Your objective
Return exactly those lines of the material that fall between the line with "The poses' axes" and the final line, both included.

=== Begin Enclosure ===

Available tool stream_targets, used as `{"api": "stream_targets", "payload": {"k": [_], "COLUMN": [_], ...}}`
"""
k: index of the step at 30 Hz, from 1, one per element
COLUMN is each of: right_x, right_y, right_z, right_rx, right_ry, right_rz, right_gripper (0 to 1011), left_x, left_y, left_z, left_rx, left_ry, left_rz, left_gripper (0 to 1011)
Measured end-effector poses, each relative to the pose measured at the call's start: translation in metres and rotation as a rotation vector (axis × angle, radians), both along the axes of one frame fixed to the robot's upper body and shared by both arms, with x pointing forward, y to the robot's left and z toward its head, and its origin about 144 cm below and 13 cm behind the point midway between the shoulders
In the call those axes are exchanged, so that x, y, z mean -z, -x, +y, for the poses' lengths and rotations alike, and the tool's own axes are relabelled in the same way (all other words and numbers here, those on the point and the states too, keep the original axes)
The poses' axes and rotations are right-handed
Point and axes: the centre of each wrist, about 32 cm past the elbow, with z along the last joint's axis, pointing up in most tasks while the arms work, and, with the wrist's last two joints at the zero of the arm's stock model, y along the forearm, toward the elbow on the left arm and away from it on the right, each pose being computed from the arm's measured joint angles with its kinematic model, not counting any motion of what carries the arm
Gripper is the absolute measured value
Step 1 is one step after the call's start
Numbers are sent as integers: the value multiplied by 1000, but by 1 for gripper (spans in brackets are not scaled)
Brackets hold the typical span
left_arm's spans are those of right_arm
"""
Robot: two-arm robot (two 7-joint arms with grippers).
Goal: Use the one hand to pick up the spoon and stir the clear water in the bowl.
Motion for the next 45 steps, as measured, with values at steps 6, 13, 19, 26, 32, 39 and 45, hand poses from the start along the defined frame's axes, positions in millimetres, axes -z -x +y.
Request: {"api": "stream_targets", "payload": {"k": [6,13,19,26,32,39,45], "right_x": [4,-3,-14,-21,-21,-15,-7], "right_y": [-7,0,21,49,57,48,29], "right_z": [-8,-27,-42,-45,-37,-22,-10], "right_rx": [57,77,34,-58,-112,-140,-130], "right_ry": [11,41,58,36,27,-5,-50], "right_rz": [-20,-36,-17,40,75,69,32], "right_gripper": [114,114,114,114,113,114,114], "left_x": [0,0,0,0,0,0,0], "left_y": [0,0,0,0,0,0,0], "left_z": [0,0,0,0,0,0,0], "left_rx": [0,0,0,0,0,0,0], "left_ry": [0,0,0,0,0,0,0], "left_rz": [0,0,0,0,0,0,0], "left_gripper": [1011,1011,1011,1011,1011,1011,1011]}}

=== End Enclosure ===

Result of this task
The poses' axes and rotations are right-handed
Point and axes: the centre of each wrist, about 32 cm past the elbow, with z along the last joint's axis, pointing up in most tasks while the arms work, and, with the wrist's last two joints at the zero of the arm's stock model, y along the forearm, toward the elbow on the left arm and away from it on the right, each pose being computed from the arm's measured joint angles with its kinematic model, not counting any motion of what carries the arm
Gripper is the absolute measured value
Step 1 is one step after the call's start
Numbers are sent as integers: the value multiplied by 1000, but by 1 for gripper (spans in brackets are not scaled)
Brackets hold the typical span
left_arm's spans are those of right_arm
"""
Robot: two-arm robot (two 7-joint arms with grippers).
Goal: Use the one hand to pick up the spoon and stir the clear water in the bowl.
Motion for the next 45 steps, as measured, with values at steps 6, 13, 19, 26, 32, 39 and 45, hand poses from the start along the defined frame's axes, positions in millimetres, axes -z -x +y.
Request: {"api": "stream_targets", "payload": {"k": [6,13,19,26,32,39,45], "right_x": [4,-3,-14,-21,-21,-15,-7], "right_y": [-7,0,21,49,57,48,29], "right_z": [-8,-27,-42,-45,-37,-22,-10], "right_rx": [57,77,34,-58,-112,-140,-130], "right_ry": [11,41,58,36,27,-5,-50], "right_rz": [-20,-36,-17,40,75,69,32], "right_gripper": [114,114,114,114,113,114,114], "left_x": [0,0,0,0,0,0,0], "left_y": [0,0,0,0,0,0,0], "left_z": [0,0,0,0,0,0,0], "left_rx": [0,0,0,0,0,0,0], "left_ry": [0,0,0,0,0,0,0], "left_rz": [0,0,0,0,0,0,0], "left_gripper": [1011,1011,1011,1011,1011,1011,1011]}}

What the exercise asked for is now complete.